気胸(ききょう、pneumothorax)とは、なんらかの原因で肺と胸壁の間(胸腔)に空気がたまり、肺が縮んだ状態のことである。

原因による分類として、慢性閉塞性肺疾患(COPD)などの基礎疾患がある続発性自然気胸、基礎疾患がない場合は特発性自然気胸、外傷が原因の外傷性気胸、異所性子宮内膜症が原因の月経随伴性気胸、医療行為を原因とした医原性気胸がある。

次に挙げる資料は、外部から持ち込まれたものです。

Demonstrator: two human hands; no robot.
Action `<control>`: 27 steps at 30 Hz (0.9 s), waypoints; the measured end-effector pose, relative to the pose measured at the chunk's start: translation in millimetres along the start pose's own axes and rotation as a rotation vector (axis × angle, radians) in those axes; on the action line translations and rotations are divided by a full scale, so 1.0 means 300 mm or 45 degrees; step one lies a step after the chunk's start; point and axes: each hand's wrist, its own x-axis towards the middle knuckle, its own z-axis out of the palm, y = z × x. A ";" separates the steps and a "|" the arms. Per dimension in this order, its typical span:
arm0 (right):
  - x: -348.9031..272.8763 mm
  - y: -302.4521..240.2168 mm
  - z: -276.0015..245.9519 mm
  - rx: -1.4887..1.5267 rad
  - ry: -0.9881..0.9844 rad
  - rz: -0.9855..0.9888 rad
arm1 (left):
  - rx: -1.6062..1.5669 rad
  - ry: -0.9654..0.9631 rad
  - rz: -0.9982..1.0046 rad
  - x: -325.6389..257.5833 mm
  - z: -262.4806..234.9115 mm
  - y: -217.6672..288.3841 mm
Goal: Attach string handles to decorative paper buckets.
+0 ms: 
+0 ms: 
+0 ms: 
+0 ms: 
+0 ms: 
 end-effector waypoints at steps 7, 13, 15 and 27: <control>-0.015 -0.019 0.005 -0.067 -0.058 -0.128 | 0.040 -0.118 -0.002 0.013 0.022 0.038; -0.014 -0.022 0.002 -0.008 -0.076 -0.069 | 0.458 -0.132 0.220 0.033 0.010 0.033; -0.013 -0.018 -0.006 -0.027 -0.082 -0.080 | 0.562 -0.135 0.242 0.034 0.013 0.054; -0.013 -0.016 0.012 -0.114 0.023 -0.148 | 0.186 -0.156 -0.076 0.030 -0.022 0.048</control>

緊急の処置を要する気胸として、胸腔内に溜まった空気が心臓を圧迫し、血圧の低下をきたす緊張性気胸がある。また、手術を含めた治療を施しても治療に難渋する難治性気胸、胸腔内に出血を伴う血気胸がある。

【治療】
治療は、肺虚脱の程度により経過観察、胸腔ドレナージが選択され、気胸発症の頻度、全身状態、基礎疾患により癒着療法や手術が施行される。
特発性自然気胸の原因で多いのは、肺表面に形成された気腫性肺嚢胞の瘻孔形成である。10歳代後半から20歳前後の長身で痩せ型の体型の若年者に多く発症する。自然気胸の手術適応は絶対的適応と相対的適応に分かれ、前者は胸腔ドレナージ後の空気漏れが遷延、肺の膨張不良、血胸を伴う場合、両側同時発症があり、後者は再発を繰り返す場合、初発でも明らかな気腫性肺嚢胞を認める場合がある。